To this Mr Stoddart making no reply, I take the opportunity of the break in our conversation to say to my readers, that I know there was no satisfactory following out of an argument on either side in the passage of words I have just given. Even the closest reasoner finds it next to impossible to attend to all the suggestions in his own mind, not one of which he is willing to lose, to attend at the same time to everything his antagonist says or suggests, that he may do him justice, and to keep an even course towards his goal—each having the opposite goal in view. In fact, an argument, however simply conducted and honourable, must just resemble a game at football; the unfortunate question being the ball, and the numerous and sometimes conflicting thoughts which arise in each mind forming the two parties whose energies are spent in a succession of kicks. In fact, I don’t like argument, and I don’t care for the victory. If I had my way, I would never argue at all. I would spend my energy in setting forth what I believe—as like itself as I could represent it, and so leave it to work its own way, which, if it be the right way, it must work in the right mind,—for Wisdom is justified of her children; while no one who loves the truth can be other than anxious, that if he has spoken the evil thing it may return to him void: that is a defeat he may well pray for.

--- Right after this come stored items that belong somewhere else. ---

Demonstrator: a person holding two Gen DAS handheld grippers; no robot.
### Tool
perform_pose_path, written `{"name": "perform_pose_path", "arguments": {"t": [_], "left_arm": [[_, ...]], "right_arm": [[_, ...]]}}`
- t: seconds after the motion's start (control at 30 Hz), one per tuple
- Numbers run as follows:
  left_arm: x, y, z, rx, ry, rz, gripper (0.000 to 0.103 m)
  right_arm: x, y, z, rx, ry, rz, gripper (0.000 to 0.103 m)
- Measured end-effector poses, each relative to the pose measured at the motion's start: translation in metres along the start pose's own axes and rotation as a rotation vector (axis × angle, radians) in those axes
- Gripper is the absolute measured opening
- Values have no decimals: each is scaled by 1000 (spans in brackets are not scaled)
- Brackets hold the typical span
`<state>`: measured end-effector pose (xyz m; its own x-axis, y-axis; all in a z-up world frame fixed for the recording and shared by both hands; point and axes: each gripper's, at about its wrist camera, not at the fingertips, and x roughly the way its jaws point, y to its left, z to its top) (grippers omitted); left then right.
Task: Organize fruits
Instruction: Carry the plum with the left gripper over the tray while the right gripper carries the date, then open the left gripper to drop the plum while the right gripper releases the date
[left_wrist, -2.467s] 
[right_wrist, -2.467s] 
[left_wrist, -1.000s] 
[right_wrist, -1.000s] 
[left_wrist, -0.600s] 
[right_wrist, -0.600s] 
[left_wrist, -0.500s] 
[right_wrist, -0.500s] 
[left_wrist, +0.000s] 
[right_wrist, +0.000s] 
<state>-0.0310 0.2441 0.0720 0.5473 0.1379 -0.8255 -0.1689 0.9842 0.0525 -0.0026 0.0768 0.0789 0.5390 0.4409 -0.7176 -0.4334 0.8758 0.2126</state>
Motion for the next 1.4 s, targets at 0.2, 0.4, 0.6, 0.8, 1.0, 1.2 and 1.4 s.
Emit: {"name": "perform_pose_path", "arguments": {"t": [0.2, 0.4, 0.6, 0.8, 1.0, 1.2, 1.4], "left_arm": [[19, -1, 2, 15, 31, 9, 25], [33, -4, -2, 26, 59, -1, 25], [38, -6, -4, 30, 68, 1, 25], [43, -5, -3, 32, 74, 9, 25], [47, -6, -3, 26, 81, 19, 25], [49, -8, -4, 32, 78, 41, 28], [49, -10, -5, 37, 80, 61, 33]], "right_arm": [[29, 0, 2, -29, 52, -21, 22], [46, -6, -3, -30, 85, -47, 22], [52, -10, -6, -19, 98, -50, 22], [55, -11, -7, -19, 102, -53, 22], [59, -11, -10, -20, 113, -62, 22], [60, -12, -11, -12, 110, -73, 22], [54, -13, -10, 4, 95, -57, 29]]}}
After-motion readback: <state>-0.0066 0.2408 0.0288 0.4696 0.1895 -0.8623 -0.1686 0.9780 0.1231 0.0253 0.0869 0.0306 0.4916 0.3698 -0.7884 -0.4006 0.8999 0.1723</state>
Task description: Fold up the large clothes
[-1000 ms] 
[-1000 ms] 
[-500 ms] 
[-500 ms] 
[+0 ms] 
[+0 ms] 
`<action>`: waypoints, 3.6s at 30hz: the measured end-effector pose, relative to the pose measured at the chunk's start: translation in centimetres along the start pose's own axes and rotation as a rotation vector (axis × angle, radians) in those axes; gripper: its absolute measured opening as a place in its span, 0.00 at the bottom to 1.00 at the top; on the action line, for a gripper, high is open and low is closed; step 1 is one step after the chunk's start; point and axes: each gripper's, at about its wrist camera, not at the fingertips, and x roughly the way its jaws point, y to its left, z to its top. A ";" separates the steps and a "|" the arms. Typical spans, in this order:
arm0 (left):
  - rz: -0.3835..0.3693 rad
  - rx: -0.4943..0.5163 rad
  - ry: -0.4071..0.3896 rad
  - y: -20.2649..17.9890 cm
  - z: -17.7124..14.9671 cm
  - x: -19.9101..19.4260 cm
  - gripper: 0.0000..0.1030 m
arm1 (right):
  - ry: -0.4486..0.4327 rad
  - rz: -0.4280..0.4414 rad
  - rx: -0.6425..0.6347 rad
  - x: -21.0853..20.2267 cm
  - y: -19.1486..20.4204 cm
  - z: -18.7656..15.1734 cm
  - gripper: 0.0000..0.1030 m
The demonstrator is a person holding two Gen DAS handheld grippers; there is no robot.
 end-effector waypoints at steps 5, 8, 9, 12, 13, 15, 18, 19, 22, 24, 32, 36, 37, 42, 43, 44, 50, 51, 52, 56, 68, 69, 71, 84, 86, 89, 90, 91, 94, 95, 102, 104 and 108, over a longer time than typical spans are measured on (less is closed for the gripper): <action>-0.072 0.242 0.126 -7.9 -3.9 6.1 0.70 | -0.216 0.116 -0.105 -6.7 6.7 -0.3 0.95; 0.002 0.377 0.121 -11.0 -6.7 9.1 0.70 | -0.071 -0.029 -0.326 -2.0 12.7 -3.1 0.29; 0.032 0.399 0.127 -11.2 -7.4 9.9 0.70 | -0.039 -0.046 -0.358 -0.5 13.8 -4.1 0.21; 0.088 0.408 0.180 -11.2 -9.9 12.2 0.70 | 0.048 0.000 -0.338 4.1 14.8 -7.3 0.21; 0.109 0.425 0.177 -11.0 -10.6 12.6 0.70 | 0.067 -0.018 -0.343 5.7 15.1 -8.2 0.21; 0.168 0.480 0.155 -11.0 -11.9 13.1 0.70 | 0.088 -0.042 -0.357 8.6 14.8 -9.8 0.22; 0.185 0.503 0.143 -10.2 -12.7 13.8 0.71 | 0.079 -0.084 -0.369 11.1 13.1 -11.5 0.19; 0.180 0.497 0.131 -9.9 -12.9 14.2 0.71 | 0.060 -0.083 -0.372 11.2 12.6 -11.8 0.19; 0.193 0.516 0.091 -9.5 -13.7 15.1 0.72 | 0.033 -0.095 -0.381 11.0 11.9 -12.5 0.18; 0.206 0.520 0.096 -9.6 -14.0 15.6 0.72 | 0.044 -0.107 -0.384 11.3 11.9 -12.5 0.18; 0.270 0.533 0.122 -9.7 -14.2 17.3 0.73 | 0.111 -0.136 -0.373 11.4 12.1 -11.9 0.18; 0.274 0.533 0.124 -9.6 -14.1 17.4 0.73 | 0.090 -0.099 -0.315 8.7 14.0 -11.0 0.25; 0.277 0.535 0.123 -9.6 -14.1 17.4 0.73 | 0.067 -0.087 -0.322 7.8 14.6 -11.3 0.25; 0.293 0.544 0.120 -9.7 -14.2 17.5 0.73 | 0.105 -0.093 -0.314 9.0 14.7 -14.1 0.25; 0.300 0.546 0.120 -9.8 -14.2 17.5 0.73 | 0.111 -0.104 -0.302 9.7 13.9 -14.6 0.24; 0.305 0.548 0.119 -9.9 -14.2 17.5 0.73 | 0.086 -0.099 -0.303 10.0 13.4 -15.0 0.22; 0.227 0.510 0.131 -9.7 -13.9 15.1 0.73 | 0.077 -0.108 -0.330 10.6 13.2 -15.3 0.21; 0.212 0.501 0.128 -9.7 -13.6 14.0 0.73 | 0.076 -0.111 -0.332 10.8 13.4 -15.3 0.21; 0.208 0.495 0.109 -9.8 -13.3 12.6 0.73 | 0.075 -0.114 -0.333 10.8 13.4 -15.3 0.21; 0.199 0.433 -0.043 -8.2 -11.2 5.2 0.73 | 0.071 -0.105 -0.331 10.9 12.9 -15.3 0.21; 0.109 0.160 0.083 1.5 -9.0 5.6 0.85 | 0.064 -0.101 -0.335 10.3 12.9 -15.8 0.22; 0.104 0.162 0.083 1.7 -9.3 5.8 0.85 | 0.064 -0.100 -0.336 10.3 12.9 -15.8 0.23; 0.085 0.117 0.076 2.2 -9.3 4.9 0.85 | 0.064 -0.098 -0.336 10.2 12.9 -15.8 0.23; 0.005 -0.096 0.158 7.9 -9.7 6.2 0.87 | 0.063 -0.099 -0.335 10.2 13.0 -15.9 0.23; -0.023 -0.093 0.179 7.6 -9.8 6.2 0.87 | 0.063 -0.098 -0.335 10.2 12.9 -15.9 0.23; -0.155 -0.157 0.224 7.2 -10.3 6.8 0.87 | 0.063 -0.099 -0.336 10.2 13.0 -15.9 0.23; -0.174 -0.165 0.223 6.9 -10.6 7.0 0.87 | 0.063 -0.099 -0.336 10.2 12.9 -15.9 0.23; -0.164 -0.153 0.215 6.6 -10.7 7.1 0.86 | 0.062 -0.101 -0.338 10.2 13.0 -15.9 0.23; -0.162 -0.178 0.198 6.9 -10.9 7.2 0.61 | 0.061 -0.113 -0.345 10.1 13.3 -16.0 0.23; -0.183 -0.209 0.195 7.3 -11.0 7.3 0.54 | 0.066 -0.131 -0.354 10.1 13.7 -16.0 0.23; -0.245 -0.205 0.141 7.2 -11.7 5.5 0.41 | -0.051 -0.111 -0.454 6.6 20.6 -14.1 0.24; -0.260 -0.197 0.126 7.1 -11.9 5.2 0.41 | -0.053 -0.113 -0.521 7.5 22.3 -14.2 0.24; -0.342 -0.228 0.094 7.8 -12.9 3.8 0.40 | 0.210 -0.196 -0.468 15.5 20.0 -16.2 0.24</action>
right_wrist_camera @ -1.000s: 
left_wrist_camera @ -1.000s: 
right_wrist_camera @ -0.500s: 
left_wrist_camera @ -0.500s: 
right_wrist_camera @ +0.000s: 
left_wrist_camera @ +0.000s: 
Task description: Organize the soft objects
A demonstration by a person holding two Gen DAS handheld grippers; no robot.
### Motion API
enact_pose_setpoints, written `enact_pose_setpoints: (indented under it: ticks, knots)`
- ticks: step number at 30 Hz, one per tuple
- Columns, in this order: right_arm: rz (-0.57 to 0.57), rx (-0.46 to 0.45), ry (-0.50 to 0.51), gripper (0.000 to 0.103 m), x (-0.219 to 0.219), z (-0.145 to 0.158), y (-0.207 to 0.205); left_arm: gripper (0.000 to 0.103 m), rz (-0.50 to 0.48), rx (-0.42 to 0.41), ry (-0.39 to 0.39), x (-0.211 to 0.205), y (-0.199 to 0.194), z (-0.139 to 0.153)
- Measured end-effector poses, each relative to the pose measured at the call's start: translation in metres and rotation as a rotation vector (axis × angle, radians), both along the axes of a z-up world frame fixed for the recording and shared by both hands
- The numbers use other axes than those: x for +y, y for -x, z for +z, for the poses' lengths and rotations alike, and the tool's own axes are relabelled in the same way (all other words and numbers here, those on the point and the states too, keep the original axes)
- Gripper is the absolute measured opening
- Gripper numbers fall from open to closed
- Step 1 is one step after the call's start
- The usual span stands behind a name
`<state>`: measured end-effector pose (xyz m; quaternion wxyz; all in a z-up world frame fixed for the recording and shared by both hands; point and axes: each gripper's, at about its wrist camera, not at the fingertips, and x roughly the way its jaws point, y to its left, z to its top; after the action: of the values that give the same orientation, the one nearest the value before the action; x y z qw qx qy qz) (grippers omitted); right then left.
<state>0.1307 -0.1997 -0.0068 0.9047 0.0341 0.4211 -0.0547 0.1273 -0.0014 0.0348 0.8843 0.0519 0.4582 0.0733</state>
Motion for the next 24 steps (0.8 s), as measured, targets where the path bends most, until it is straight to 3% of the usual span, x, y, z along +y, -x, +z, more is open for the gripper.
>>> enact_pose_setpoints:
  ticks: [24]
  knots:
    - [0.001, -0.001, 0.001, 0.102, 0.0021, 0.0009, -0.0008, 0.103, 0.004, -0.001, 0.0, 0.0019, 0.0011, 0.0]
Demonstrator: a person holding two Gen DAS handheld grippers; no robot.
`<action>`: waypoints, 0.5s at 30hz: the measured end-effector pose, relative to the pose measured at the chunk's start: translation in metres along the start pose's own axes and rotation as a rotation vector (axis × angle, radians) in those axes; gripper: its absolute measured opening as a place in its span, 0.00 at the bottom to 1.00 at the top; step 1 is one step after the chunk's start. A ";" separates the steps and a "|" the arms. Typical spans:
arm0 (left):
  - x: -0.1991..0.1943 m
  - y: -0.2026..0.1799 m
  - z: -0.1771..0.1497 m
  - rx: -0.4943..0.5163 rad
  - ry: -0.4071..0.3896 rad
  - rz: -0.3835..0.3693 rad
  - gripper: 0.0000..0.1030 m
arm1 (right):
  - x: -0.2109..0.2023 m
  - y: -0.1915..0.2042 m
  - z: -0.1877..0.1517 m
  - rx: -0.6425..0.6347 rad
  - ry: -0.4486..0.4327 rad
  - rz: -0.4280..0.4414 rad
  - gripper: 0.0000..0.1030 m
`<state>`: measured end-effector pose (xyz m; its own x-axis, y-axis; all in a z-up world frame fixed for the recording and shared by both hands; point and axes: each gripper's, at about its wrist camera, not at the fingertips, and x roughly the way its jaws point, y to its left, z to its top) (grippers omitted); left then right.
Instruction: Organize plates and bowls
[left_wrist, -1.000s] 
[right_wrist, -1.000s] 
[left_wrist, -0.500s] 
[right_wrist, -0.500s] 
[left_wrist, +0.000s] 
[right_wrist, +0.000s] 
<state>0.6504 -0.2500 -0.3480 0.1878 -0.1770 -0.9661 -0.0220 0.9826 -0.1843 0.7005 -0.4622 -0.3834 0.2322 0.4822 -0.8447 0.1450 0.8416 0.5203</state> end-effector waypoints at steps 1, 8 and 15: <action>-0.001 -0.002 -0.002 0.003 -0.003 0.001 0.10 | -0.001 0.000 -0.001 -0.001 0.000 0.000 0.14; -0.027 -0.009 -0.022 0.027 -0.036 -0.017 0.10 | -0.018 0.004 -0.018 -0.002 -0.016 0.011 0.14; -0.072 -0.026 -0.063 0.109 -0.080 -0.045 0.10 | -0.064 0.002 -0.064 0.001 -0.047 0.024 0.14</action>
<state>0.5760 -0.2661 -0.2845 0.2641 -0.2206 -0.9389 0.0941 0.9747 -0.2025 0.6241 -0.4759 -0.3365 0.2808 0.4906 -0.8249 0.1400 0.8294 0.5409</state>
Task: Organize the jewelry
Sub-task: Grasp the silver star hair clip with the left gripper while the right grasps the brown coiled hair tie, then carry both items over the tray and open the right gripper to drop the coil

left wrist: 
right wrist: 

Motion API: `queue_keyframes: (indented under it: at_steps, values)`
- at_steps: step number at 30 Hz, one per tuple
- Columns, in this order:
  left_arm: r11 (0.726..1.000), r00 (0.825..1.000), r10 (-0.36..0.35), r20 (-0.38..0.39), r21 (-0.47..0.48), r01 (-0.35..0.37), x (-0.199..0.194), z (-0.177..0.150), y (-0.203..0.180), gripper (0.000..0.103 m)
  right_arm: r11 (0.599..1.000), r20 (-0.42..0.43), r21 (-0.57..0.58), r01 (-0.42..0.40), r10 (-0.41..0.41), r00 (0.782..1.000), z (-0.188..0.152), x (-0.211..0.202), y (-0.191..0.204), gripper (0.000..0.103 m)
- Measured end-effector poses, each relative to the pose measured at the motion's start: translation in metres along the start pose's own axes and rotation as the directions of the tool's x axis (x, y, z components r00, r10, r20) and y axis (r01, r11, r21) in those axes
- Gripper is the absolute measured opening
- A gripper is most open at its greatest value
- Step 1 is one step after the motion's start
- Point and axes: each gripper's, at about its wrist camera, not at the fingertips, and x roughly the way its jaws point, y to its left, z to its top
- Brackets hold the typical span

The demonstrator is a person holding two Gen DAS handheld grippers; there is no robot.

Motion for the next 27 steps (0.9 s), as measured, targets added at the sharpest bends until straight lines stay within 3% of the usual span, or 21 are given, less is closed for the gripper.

To succeed in the wrong is the most dreadful punishment to a man who, in the main, is honest. But I beg to assure my reader I could write a long treatise on the matter between Mr Stoddart and myself; therefore, if he is not yet interested in such questions, let him be thankful to me for considering such a treatise out of place here. I will only say in brief, that I believe with all my heart that the true is the beautiful, and that nothing evil can be other than ugly. If it seems not so, it is in virtue of some good mingled with the evil, and not in the smallest degree in virtue of the evil.
I thought it was time for me to take my leave. But I could not bear to run away with the last word, as it were: so I said,
“You put plenty of poetry yourself into that voluntary you played last Sunday. I am so much obliged to you for it!”
“Oh! that fugue. You liked it, did you?”
“More than I can tell you.”
“I am very glad.”
“Do you know those two lines of Milton in which he describes such a performance on the organ?”